▶ **TASK DIRECTIONS**:
The lines that make up this material should each be returned exactly.

▶ **DATA SHOWN**:
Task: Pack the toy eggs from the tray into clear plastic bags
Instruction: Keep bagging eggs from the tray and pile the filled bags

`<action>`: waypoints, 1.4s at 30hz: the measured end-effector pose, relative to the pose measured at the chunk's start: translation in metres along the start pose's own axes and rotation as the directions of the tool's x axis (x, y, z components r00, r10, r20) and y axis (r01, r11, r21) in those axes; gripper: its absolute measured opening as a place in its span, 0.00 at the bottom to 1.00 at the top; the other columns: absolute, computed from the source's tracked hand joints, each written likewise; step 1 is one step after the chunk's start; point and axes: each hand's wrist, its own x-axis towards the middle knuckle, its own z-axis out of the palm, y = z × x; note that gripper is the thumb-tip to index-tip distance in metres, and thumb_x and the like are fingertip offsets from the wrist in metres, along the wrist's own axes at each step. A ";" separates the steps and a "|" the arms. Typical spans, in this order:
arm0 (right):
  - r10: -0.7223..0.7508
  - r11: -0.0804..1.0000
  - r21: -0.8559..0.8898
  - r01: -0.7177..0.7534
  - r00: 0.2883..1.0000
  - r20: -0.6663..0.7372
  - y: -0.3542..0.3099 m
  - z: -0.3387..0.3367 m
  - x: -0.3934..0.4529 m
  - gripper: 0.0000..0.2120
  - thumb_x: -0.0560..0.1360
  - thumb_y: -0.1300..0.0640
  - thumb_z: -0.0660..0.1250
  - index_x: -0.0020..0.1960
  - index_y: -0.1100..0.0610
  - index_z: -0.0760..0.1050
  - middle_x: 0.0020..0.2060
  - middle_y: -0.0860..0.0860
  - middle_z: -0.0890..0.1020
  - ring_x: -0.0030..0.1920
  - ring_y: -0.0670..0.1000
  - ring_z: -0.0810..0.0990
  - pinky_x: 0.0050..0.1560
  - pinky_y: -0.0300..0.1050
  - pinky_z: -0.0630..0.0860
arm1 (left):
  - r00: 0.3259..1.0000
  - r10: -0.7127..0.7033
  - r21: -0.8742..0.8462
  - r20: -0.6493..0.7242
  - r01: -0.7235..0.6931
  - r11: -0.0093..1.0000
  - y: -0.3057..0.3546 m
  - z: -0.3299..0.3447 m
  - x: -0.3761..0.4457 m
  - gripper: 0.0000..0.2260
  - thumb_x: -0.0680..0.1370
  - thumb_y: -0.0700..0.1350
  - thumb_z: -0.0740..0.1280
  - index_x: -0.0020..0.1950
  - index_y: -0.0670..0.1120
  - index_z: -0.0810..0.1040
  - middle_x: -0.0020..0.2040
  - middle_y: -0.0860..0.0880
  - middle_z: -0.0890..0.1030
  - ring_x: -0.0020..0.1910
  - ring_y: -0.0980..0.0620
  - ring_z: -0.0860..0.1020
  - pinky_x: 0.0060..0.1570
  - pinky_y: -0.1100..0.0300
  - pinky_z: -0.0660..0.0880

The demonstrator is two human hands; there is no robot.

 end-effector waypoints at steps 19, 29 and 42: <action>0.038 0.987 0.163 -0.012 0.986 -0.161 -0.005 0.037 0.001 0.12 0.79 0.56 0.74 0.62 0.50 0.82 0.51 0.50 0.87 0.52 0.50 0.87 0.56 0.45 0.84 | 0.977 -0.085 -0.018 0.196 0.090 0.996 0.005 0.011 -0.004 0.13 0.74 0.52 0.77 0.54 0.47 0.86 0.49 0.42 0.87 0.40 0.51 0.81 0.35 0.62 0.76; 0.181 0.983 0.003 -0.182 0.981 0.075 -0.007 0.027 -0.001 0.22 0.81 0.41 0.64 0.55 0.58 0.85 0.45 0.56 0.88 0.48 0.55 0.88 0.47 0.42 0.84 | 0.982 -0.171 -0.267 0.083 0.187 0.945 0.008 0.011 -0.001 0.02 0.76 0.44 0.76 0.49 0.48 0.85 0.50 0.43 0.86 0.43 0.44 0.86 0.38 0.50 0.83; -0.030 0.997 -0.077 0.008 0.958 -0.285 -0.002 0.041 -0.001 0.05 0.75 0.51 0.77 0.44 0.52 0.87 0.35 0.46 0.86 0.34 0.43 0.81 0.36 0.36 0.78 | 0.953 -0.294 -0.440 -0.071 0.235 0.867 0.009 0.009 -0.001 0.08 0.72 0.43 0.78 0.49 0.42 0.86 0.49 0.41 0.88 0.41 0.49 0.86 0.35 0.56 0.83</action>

▶ **EXERCISE RESPONSE**:
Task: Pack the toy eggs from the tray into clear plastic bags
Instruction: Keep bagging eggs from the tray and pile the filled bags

`<action>`: waypoints, 1.4s at 30hz: the measured end-effector pose, relative to the pose measured at the chunk's start: translation in metres along the start pose's own axes and rotation as the directions of the tool's x axis (x, y, z components r00, r10, r20) and y axis (r01, r11, r21) in those axes; gripper: its absolute measured opening as a place in its span, 0.00 at the bottom to 1.00 at the top; the other columns: absolute, computed from the source's tracked hand joints, each written likewise; step 1 is one step after the chunk's start; point and axes: each hand's wrist, its own x-axis towards the middle knuckle, its own z-axis out of the palm, y = z × x; note that gripper is the thumb-tip to index-tip distance in metres, and thumb_x and the like are fingertip offsets from the wrist in metres, along the wrist's own axes at each step. A ";" separates the steps and a "|" the arms. Typical spans, in this order:
arm0 (right):
  - r10: -0.7223..0.7508
  - r11: -0.0804..1.0000
  - r21: -0.8559..0.8898
  - r01: -0.7177..0.7534
  - r00: 0.2883..1.0000
  - r20: -0.6663..0.7372
  - y: -0.3542..0.3099 m
  - z: -0.3387..0.3367 m
  - x: -0.3934..0.4529 m
  - gripper: 0.0000..0.2120
  - thumb_x: -0.0560..0.1360
  - thumb_y: -0.1300..0.0640
  - thumb_z: -0.0660..0.1250
  - index_x: -0.0020..0.1960
  - index_y: -0.1100..0.0610
  - index_z: -0.0760..0.1050
  - middle_x: 0.0020..0.2060
  - middle_y: -0.0860..0.0860
  - middle_z: -0.0890..0.1020
  - ring_x: -0.0030..0.1920
  - ring_y: -0.0670..0.1000
  - ring_z: -0.0810..0.0990
  - pinky_x: 0.0050..0.1560
  - pinky_y: -0.0300..0.1050
  - pinky_z: -0.0630..0.0860
arm1 (left):
  - r00: 0.3259..1.0000
  - r10: -0.7127..0.7033
  - r21: -0.8742..0.8462
  - r20: -0.6493..0.7242
  - r01: -0.7235..0.6931
  - r11: -0.0093..1.0000
  - y: -0.3057..0.3546 m
  - z: -0.3299..0.3447 m
  - x: -0.3761..0.4457 m
  - gripper: 0.0000..0.2260
  - thumb_x: -0.0680..0.1370
  - thumb_y: -0.0700..0.1350
  - thumb_z: -0.0740..0.1280
  - index_x: -0.0020..0.1950
  - index_y: -0.0670..0.1120
  - index_z: -0.0810..0.1040
  - middle_x: -0.0020..0.2040
  - middle_y: -0.0860..0.0880
  - middle_z: -0.0890..0.1030
  - ring_x: -0.0020..0.1910
  - ring_y: -0.0980..0.0620
  - ring_z: -0.0860..0.1020
  - pinky_x: 0.0060..0.1570
  - pinky_y: -0.1100..0.0300
  - pinky_z: -0.0660..0.0880

The demonstrator is two human hands; there is no robot.

 end-effector waypoints at steps 19, 29 and 42: <action>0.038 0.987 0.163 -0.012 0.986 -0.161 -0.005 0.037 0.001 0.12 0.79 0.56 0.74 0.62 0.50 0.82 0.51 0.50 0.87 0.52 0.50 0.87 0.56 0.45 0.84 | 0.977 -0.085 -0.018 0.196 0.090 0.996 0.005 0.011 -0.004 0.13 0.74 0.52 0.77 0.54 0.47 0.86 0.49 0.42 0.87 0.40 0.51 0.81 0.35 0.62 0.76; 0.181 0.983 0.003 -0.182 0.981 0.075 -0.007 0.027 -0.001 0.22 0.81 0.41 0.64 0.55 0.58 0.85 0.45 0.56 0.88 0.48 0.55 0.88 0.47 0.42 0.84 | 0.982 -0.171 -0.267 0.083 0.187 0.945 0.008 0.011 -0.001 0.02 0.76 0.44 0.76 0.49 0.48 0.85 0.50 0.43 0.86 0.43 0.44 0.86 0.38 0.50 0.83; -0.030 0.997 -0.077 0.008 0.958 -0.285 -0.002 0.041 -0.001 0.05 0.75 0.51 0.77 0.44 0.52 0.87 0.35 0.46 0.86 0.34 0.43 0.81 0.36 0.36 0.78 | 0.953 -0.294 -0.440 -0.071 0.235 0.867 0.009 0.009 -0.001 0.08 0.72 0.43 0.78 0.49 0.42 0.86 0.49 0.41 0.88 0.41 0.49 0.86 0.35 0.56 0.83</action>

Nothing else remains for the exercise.